Having just finished her doctorate on the acquisition of second language phonology, Jennifer Jenkins was working as the Head of Teacher Training at the English Language Teaching Centre of King’s College London. She quickly spotted the importance of Jenner’s Common Core, but set about modifying it because of the significance of the changes in the role of English in the world. Seven years is nothing in the development of a living language, but the seven years between 1989 and 1996 could have been seven centuries in terms of what happened to English, which almost overnight (or so it seemed at the time) had become a global language.
Openly acknowledging Jenner’s work and the importance of guaranteeing ‘intelligibility and acceptability anywhere in the world’, Jenkins set about modifying the common core in order to take into account various factors, key amongst which was the changing demographics of the use of English. Even back then (and it’s not actually that long ago), it was understood that English was being spoken far more between NNSs than between NSs and NNSs, i.e. that English was predominantly being used as a lingua franca (ELF) or international language (EIL).
Jenkins agreed with Jenner that ‘the starting point is intelligibility for the listener’, but deliberately took into account the new role of English, and hence clarified that ‘whereas Jenner’s listener is a NS, mine is a NNS’ (Jenkins, 1996: 17).
The rest, as they say, is history. Jenkins’ modified common core finally morphed into what is now widely known as the Lingua Franca Core (LFC). This is such an essential construct if you want to understand pronunciation teaching today. I think it would be useful to round off by pointing out three major differences between the Jenner and Jenkins cores:
- Jenner’s Common Core examined the way in which native-speaker varieties of English manage to be mutually intelligible (if indeed they do). By identifying the common features of all NS varieties, he argued, we would know what to teach learners to make them comfortably intelligible to NS listeners. Jenkins’ lingua franca core took the nonnative–speaker listener as the default setting, relegating NS norms to a back seat for the first time. ‘One small step for (wo)man. One giant leap for…’, or something to that effect.
- Jenner’s work was based principally on his extensive knowledge of the phonetics and phonology of different native speaker varieties of English. Jenkins’ data was strictly empirical and came from ‘a large corpus of data collected in multilingual classrooms’ (Jenkins 1996: 17). For far too long pronunciation work had been based on assumptions, theoretical considerations, or data gathered under laboratory conditions. Jenkins had dared to go out into the real world to see how pronunciation worked in conditions of authentic communication between NNS interlocutors.

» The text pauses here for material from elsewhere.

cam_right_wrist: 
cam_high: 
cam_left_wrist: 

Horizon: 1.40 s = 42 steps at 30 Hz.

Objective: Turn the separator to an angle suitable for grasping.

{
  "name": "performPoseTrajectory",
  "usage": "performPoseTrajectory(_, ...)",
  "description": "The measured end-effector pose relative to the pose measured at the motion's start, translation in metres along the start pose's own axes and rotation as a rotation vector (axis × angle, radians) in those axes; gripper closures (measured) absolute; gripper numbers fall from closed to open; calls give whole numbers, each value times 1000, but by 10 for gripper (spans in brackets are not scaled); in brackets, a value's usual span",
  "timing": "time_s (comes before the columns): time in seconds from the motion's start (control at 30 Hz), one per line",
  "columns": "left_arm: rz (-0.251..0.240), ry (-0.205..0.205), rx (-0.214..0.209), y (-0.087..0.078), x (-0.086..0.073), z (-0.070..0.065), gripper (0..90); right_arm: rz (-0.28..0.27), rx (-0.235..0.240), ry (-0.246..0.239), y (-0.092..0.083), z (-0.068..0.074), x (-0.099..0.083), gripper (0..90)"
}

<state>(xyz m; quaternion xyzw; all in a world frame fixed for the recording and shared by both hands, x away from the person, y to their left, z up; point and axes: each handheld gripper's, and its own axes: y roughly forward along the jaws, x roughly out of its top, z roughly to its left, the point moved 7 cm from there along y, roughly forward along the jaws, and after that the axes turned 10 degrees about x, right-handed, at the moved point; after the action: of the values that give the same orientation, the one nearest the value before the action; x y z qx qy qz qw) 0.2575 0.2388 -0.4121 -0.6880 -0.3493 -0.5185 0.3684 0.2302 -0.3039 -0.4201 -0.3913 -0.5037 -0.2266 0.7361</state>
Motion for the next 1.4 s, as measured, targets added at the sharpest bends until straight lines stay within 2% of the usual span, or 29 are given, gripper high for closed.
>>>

- Numerous commentators such as Jenner, Bradford, myself and others, saw lists of priorities as offering learners an attainable but lesser goal than that of a NS accent. Jenner talks of ‘a lower–level objective’ (1989: 2), and even today many of us make explicit or implicit references to the notion of ‘going for gold, but settling for silver’ (i.e. of not winning, i.e. of failing). Even Jenkins’ own work also initially contains references to the idea of the LFC being in some ways ‘basic’ or ‘less than’. But such references quickly disappear as it becomes clear to her that competence in the LFC isn’t an indicator of failed native-speaker competence. Rather it’s the foundation of full ELF competence, and is the first step on your learner’s road to global success in the pronunciation of English. But more about that when we get to the letter ‘L’.
References
Abercrombie, D. (1949). Teaching pronunciation. English Language Teaching, 3: 113–122.
Bradford, B. (1990). The Essential Ingredients of a Pronunciation Programme. Speak Out! 6: 8–11.
Jenkins, J. (1996). Changing Priorities. Speak Out! 17: 15–22.
Jenner, B. (1987). The wood instead of the trees. Speak Out! 2: 2–5.
Jenner, B. (1989). Teaching Pronunciation: The Common Core. Speak Out! 4: 2–4.
Kenworthy, J. (1987). Teaching English Pronunciation. Longman.
Walker, R. (1994). Phonetics in a Communicative Classroom. Speak Out! 13: 23–29.